I.e. directive .asciiz "AB01"
will assemble as five bytes defined in memory, values in hexa: 41 42 30 31 00
By this logic, the working code below does prepare the output string in the memory area starting at buf1
address (where 20 bytes of space are reserved by directive .space 20
), by writing single byte after each comparison into "buf1[j]
", incrementing then the pointer (like ++j
, but actually whole pointer is adjusted, the index "j" is just fictional in comments).
After all input characters are compared, the final zero terminator is written to the end of the output string, then the syscall, v0=4
print string service can be used to output it.
So after applying all my own advices and my l33t-sk1llz, I ended with this program:
.data
buf: .space 21
buf1: .space 20
msg1: .asciiz "\nThe number of identical char in a row is: "
msg1_end:
.text
.globl main
main: # main program entry
la $s0, buf # load "buf" address into s0, also for later usage
# let the user input 20 character long string into memory (at address "buf")
move $a0, $s0
li $a1, 21
li $v0, 8
syscall
The beginning is almost identical with yours, except fixing the maximum input length and setting up s0
early.
# set up registers before main processing loop (s0 is already "buf" address)
la $t2, buf1 # output string address
li $t3, '\n' # newline character in t2
li $t4, '+'
li $t5, '-'
li $t6, '='
move $s1, $zero # s1 will be counter of equal chars
I did put all the ASCII characters into registers, as I had enough spare registers to be used, so I don't have to load those characters by li
ahead of each sb
when writing the output string.
# compare each inputted character with next one, and produce output string
compareEachCharInInput:
lb $t0, 0($s0) # buf[i]
addi $s0, $s0, 1 # ++i
lb $t1, 0($s0) # buf[i+1]
beq $t1, $zero, outputResultNL # if later char is zero, end processing
beq $t1, $t3, outputResult # if later char is newline, end processing
beq $t0, $t1, equal
blt $t0, $t1, lesser
# greater case
sb $t4, ($t2) # buf1[j] = '+'
addi $t2, $t2, 1 # ++j
j compareEachCharInInput
lesser:
sb $t5, ($t2) # buf1[j] = '-'
addi $t2, $t2, 1 # ++j
j compareEachCharInInput
equal:
sb $t6, ($t2) # buf1[j] = '='
addi $t2, $t2, 1 # ++j
addi $s1, $s1, 1 # ++equal_counter
j compareEachCharInInput
outputResultNL: # output newline character, when user did enter full 20 characters
move $a0, $t3 # reuse the newline char in t3 (still there)
li $v0, 11
syscall # because the output for less than 20 chars contains \n from input
outputResult:
sb $zero, ($t2) # add zero terminator to output string
"errata:" Why t2
is still valid here... I did added the "outputResultNL
" feature with additional newline char outputted quite late into programming, and didn't plan according to it, so the t2
was still used as valid pointer after that syscall
. But the MIPS calling convention does not request the subroutines to preserve values in $tX
registers. But syscall
looks to be special case, according to MARS documentation: "MIPS register contents are not affected by a system call, except for result registers as specified in the table below." - so this code is still valid even with t2
usage (in the remaining code I avoided $tX
register usage when it was not fully under my control, i.e. using them only between syscall
calls, otherwise using $sX
registers for values which I want to have preserved). Turns out it was paranoid precaution, but at least this paragraph may help you to understand the difference and what's the purpose of "calling convention", if you will have to produce some kind of public subroutine for MIPS.
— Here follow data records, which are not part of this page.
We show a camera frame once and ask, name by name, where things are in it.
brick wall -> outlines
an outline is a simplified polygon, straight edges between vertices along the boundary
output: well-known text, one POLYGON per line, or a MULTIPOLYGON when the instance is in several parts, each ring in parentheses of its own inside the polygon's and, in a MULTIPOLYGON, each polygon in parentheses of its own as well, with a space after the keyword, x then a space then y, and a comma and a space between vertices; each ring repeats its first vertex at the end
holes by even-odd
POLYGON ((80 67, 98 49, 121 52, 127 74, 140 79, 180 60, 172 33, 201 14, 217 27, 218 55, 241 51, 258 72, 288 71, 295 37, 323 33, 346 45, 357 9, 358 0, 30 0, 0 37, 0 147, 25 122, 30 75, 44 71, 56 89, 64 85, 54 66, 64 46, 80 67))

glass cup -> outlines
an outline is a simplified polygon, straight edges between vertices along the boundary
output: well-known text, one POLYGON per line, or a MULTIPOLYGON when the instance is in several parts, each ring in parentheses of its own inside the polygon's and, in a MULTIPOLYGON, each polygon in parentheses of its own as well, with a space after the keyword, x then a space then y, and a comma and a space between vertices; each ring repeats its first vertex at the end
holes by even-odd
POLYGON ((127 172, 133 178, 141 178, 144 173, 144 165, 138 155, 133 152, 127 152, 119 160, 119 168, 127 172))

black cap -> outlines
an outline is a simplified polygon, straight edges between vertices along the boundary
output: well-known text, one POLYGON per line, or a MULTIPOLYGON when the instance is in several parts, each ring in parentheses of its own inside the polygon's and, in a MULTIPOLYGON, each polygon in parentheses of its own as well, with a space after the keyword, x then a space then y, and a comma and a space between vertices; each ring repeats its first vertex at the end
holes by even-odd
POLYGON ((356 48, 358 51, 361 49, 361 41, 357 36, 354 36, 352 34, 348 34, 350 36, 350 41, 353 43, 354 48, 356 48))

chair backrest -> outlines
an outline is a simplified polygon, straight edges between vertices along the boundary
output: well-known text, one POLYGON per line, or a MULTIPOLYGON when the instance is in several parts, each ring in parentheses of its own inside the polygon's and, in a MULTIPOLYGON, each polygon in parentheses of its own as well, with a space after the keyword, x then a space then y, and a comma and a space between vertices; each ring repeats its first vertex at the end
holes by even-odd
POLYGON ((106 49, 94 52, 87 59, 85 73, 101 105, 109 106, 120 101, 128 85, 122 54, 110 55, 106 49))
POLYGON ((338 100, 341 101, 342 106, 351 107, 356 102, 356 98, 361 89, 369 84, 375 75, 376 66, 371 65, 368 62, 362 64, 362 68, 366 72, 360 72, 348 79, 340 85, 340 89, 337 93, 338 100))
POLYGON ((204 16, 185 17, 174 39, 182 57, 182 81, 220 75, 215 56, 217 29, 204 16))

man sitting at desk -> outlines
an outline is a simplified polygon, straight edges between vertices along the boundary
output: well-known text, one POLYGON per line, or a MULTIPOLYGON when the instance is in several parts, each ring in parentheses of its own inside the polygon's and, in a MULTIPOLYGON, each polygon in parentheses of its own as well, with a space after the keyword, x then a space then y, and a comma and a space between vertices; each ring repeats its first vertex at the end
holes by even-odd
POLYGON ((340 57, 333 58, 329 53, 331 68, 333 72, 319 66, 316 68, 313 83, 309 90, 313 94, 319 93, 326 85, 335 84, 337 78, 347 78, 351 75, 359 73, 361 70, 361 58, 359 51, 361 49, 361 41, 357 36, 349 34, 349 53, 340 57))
la $a0, buf1 # output string address
li $v0, 4
syscall
# output number of identical neighbour chars
la $a0, msg1
li $v0, 4
syscall # label outputted
move $a0, $s1
li $v0, 1
syscall # counter outputted
# Exit program
li $v0, 10
syscall
Example input + output:
11223344556677889900
=-=-=-=-=-=-=-=-=+=
The number of identical char in a row is: 10
Also note that the "identical chars in a row" is actually number of '='
signs in output string, so not "chars in row" exactly, which is more accurate by the task description:
in the end print buf1 and the number of '=' in buf1
So I would suggest to fix the label text too.